> **Task instructions**:
Please copy out each line of the entries in which "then" appears.

(Records from a dataset)
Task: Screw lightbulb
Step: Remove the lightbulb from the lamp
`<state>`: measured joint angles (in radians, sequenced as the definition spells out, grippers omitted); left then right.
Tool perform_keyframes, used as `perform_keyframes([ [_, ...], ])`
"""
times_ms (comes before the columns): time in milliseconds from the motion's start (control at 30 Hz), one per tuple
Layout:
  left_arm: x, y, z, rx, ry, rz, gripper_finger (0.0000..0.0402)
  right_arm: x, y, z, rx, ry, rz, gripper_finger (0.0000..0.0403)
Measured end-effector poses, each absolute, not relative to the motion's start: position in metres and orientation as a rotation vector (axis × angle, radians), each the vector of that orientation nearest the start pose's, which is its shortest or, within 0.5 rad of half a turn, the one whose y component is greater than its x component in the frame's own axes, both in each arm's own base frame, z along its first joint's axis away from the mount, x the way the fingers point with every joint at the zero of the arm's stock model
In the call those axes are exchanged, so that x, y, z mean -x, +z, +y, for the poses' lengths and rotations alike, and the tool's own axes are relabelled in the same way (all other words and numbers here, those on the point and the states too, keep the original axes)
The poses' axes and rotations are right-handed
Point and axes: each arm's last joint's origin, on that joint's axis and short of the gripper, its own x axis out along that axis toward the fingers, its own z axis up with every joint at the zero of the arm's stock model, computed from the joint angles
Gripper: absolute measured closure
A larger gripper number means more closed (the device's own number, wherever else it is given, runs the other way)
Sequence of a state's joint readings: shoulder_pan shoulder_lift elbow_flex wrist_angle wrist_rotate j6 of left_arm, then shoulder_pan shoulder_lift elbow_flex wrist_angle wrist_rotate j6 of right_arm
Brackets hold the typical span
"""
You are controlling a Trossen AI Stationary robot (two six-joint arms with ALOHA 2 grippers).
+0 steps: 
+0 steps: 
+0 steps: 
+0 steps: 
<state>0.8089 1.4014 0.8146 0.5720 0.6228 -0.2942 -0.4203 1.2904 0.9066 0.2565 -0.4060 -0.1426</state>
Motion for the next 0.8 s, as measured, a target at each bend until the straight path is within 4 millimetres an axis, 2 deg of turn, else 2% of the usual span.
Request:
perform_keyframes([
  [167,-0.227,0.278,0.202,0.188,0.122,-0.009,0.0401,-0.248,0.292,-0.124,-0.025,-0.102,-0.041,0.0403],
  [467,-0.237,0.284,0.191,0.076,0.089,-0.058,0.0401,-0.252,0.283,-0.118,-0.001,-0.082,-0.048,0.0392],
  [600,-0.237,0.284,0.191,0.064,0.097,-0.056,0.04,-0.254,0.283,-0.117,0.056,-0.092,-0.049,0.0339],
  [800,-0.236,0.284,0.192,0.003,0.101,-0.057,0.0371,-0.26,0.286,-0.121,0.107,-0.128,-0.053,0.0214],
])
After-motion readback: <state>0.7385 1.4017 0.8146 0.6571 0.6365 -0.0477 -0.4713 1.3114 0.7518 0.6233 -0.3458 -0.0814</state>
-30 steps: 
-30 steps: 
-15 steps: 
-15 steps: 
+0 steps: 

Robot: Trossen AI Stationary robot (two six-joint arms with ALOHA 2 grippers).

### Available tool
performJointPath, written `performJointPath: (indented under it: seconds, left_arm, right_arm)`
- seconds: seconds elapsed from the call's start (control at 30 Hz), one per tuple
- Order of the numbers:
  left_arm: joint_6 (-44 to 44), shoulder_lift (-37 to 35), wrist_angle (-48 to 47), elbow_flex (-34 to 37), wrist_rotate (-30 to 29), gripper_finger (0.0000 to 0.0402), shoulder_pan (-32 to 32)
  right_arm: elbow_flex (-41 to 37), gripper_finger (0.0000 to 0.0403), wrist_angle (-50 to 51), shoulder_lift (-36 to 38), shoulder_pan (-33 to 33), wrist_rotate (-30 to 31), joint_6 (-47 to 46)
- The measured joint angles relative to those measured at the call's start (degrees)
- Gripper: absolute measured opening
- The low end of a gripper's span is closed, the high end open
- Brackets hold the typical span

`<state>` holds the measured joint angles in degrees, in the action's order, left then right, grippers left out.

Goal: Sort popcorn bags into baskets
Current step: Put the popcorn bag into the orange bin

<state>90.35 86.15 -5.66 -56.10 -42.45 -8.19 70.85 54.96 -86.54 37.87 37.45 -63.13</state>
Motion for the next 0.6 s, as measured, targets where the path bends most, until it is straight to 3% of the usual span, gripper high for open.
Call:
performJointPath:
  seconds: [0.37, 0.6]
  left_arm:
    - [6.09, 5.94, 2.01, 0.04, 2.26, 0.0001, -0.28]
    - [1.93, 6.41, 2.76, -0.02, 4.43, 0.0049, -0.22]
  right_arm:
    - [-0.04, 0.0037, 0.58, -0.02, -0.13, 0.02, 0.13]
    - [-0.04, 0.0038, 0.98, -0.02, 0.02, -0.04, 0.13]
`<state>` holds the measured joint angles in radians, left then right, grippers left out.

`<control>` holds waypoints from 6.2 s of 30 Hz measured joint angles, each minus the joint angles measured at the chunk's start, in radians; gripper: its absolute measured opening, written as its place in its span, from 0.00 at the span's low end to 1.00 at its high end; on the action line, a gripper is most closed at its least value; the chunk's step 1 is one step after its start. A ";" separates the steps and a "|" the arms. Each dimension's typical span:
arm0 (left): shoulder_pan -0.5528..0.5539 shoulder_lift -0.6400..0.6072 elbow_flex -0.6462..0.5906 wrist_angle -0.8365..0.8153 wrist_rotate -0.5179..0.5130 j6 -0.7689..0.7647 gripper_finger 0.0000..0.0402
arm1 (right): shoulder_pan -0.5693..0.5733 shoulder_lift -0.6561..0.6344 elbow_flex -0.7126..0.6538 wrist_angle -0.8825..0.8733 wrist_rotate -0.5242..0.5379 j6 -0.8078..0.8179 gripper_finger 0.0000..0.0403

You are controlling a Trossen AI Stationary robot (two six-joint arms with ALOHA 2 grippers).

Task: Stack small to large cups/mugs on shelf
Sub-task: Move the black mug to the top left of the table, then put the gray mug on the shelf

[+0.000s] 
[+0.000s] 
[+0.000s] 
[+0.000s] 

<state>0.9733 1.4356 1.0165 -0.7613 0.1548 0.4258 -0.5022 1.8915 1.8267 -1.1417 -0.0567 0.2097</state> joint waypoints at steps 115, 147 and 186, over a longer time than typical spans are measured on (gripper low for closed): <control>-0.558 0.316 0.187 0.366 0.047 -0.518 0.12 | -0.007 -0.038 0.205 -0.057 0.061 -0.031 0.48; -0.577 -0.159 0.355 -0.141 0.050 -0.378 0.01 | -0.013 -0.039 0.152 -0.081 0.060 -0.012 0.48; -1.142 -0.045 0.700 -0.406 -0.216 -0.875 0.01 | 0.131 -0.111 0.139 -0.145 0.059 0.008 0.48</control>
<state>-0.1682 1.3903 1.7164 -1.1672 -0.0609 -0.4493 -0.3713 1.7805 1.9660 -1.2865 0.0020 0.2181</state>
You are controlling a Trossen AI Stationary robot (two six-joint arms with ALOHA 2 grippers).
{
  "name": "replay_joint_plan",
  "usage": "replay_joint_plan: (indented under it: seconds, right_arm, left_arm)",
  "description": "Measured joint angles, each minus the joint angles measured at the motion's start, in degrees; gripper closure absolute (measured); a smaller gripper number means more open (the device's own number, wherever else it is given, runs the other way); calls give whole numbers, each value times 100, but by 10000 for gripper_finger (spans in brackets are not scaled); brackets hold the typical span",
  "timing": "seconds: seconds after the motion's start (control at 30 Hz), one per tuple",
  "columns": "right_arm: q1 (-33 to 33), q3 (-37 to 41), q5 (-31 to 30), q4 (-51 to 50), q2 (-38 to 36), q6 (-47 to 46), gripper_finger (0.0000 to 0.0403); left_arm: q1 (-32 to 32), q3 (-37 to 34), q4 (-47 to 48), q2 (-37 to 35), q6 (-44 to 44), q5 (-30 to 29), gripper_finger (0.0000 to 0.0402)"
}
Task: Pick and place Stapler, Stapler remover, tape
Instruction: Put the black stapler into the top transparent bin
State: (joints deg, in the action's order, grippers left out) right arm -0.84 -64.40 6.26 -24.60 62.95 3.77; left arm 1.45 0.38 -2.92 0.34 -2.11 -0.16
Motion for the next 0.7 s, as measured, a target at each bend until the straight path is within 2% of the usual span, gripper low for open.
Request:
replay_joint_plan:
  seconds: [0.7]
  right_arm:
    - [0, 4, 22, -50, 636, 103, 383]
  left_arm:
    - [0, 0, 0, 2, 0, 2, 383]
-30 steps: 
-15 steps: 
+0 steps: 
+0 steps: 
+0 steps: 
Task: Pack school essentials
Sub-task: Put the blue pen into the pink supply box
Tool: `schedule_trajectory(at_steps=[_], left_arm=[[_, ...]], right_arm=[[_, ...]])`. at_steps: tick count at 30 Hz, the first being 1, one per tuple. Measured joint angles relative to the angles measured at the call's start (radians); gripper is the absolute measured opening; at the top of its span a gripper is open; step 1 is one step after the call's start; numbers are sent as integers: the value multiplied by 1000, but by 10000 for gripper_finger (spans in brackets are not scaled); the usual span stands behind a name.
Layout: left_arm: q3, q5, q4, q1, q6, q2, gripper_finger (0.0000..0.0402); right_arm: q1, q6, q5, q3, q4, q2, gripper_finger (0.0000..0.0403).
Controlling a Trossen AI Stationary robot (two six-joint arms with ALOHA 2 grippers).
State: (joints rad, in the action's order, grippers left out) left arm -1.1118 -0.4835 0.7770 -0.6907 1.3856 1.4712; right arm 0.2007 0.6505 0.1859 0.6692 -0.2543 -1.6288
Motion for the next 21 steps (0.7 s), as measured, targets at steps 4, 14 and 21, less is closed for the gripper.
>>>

> **Solution for this problem**:
`<state>`: measured joint angles (in radians, sequenced as the definition spells out, grippers omitted); left then right.
Sequence of a state's joint readings: shoulder_pan shoulder_lift elbow_flex wrist_angle wrist_rotate j6 of left_arm, then shoulder_pan shoulder_lift elbow_flex wrist_angle wrist_rotate j6 of right_arm
`<state>` holds the measured joint angles in degrees, in the action's order, left then right, grippers left out.
`<state>` holds the measured joint angles in radians, left then right, grippers left out.
Sub-task: Move the black mug to the top left of the table, then put the gray mug on the shelf

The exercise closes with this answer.